For now, the foundations matter more than the optics of momentum.

That patience may soon meet the part of Singapore F&B that tests every young operator’s idealism: lease renewal. Kwong speaks with unusual candour about the theatre of “supporting local F&B” when the underlying rental structures still treat young local operators and international chains as though they carry the same risk.

“The lease structure that governs F&B in Singapore mall properties is blind to operator type,” he argues. “Same base rent per square foot. Same GTO percentage. Same fit-out amortisation window. A two-year-old local operator pays what a 200-outlet international chain pays for the same floor.”

The real test, he believes, comes at renewal. Landlords can hold increases modestly, recognise the brand equity a tenant has built, or offer longer terms with more predictable rates. They can also reset rent to whatever the market will bear. “If they choose the latter, that wipes us out,” he says. “We won’t be the only ones.

What JING aims to be

For all its operational specificity, JING is ultimately wrestling with a larger question about what Singaporean hospitality can mean when the table grows more diverse, dietary needs become more visible, and diners want personalisation without losing the emotional grammar of eating together.

Kwong resists placing himself too centrally in that answer. He is Chinese, and JING’s format draws from Chinese-style hotpot, but he is careful to point out that the culinary direction belongs to Aishah, who leads the broths, marinades, ingredient standards, and buffet decisions. Noura carries the creative and brand direction. His role sits in the commercial and operational conditions that allow their work to hold.

“What I’ve learned is that the right to interpret a cuisine is earned through depth — through actually understanding what you’re changing, why the original is the way it is, what’s at stake when you adapt it,” he says. “Ethnicity doesn’t confer that depth.

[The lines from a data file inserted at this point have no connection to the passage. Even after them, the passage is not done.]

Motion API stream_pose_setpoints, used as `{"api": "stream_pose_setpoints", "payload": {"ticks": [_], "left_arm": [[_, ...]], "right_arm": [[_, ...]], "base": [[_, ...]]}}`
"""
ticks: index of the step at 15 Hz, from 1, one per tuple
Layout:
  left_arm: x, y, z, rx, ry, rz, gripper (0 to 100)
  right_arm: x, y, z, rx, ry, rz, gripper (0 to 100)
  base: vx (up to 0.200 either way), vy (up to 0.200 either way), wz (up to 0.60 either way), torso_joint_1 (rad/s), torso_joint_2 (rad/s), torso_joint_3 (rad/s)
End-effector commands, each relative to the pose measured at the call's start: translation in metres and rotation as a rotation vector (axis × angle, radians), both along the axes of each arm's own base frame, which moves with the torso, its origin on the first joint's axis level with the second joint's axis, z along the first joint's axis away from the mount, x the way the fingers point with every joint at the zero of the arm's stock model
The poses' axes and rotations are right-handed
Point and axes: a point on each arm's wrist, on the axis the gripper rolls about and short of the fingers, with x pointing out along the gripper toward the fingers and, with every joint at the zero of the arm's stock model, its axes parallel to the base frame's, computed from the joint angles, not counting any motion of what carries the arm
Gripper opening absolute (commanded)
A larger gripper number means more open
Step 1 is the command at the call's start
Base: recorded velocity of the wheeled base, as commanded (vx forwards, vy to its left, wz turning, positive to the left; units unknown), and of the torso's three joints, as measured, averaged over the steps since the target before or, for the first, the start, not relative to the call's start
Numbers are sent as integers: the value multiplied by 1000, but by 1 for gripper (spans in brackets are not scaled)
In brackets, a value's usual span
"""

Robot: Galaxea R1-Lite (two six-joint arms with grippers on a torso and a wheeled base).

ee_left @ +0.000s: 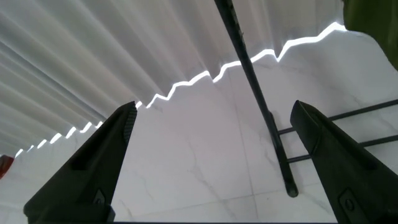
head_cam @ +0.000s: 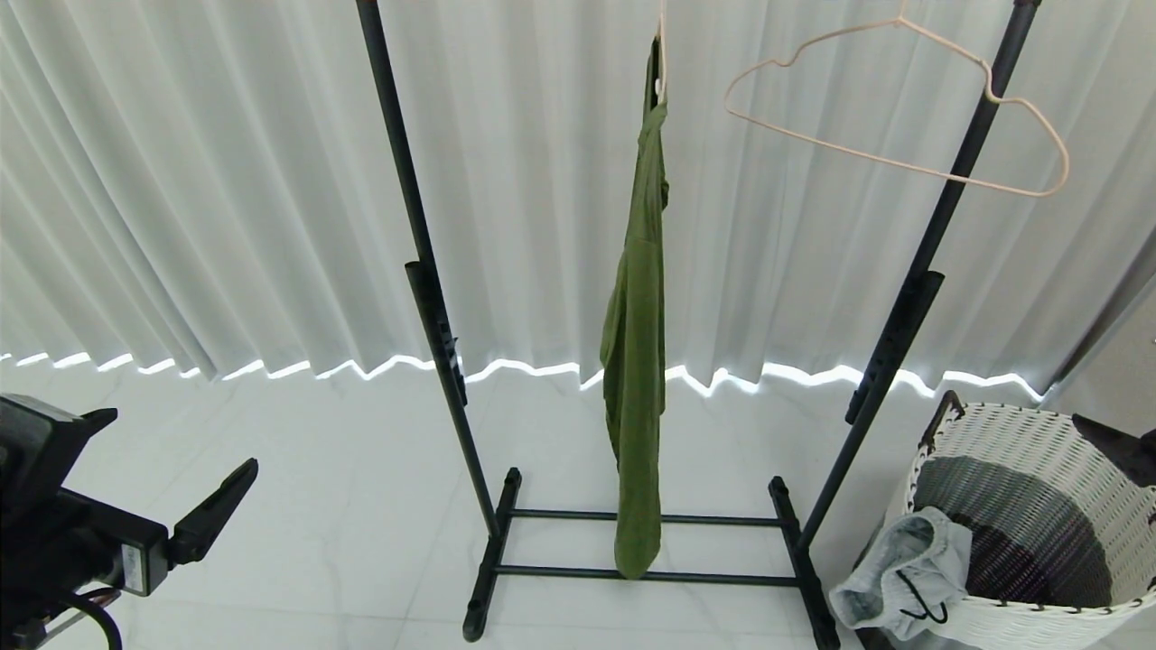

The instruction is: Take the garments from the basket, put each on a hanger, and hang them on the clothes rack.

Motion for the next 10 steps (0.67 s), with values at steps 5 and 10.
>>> {"api": "stream_pose_setpoints", "payload": {"ticks": [5,10], "left_arm": [[1,0,-1,2,6,1,100],[-2,0,-5,34,15,-3,100]], "right_arm": [[3,1,-6,-9,25,3,100],[2,1,-12,-27,48,7,100]], "base": [[0,0,0,-53,322,267],[0,0,0,-1,11,9]]}}
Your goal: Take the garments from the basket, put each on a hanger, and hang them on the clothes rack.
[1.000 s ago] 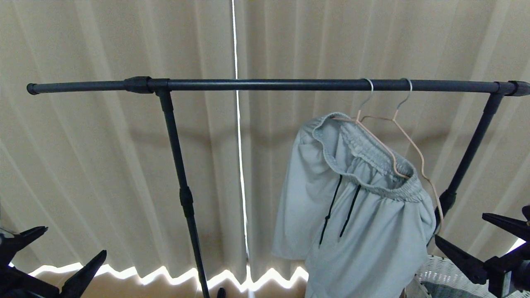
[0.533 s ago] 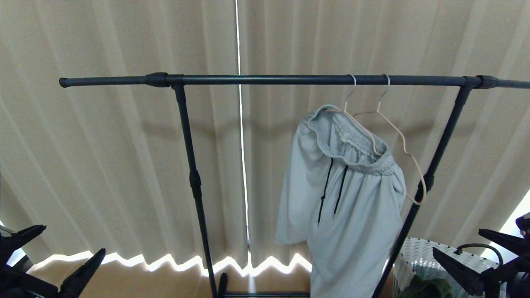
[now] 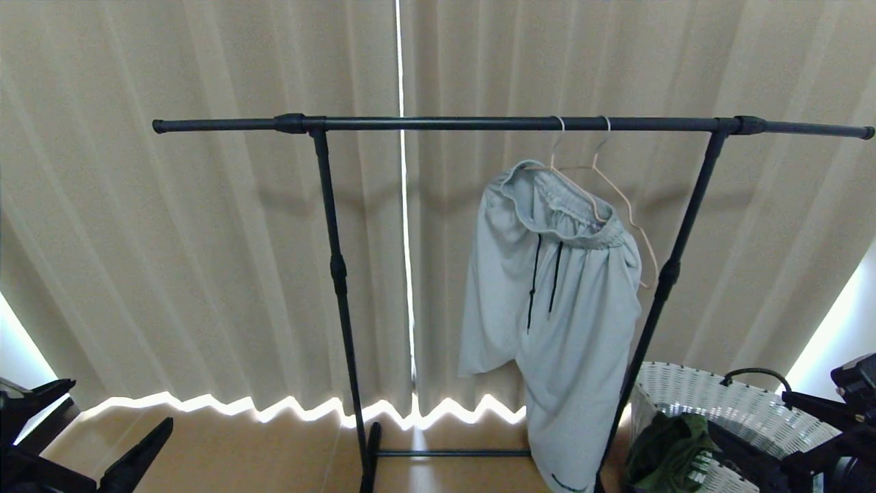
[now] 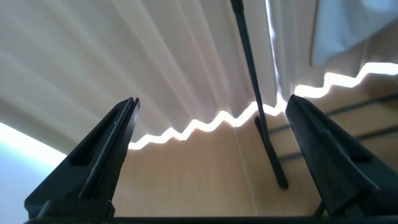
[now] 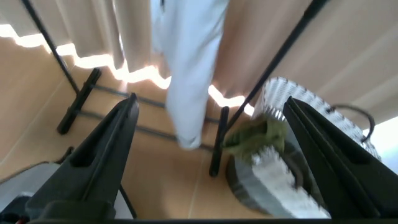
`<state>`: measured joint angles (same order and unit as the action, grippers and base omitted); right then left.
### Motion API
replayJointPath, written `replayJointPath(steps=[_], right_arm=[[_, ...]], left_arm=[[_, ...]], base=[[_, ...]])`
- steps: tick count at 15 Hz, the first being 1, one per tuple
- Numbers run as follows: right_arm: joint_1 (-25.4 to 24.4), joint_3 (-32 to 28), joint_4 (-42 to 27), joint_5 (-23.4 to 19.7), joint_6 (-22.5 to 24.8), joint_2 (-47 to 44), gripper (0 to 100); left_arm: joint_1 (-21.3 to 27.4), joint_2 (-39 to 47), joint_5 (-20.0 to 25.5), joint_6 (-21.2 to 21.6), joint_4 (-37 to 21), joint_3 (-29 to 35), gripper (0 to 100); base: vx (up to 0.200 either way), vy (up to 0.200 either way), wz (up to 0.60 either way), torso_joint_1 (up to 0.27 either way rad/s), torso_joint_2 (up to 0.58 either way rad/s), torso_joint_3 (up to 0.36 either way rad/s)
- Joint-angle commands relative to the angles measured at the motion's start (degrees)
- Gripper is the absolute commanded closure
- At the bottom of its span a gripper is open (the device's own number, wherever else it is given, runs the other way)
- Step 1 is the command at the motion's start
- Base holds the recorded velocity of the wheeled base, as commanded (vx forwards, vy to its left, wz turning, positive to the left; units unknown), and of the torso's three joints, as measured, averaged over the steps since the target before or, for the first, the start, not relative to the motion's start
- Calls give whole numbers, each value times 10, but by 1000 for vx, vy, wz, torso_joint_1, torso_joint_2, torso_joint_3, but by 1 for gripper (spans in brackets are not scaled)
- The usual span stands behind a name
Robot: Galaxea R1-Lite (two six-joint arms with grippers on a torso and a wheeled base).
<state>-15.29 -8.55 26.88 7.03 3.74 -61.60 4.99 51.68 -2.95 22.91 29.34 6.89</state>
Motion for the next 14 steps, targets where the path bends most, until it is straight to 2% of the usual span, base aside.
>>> replayJointPath(steps=[1, 2, 14], right_arm=[[0, 0, 0, 1, 0, 6, 0], [0, 0, 0, 1, 0, 11, 0], [0, -2, 1, 1, 2, 11, 0]], left_arm=[[-1, 1, 0, 1, 0, -1, 0], [-1, 2, 0, 0, 0, -1, 0], [-2, -1, 0, -5, 0, -1, 0]], base=[[-200, 0, 0, 2, 2, 2], [-200, 0, 0, 2, 2, 2], [0, 0, 0, 0, 0, 0]])
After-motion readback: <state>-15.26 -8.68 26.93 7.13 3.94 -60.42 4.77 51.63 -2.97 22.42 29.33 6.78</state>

It might give familiarity, which is a starting point, but no more.”

That humility may explain the brand’s most compelling tension. JING sounds, at first, like a clever F&B concept: halal Chinese-style hotpot and grill buffet for Singapore’s mixed tables. But Kwong is already trying to move the brand away from novelty and towards a more durable category.

“We don’t compete in ‘Chinese F&B Singapore.’ We compete in ‘premium dining for the most diverse table in the room’,” he says.

The hotpot and grill may be the format. The deeper business is the occasion: the office team meal, the multi-generational gathering, the mixed-faith birthday dinner, the table where nobody wants to make a speech about compromise before dinner can begin.

“What JING needs to become, then, is a brand defined by the customer occasion it owns — the diverse premium table — and the operational and cultural depth that delivers it consistently,” he says.

For a two-year-old restaurant, that may sound ambitious. Kwong does not pretend otherwise.

“Two years feels long when you’re inside it, but it’s barely enough time to know what you don’t know,” he says. “The brand keeps telling us what it wants to be — and we’re still learning to listen, to the team, to the customers, to the operation itself. I have more questions today than I did when I started. That’s probably the right state to be in, but only time will tell.”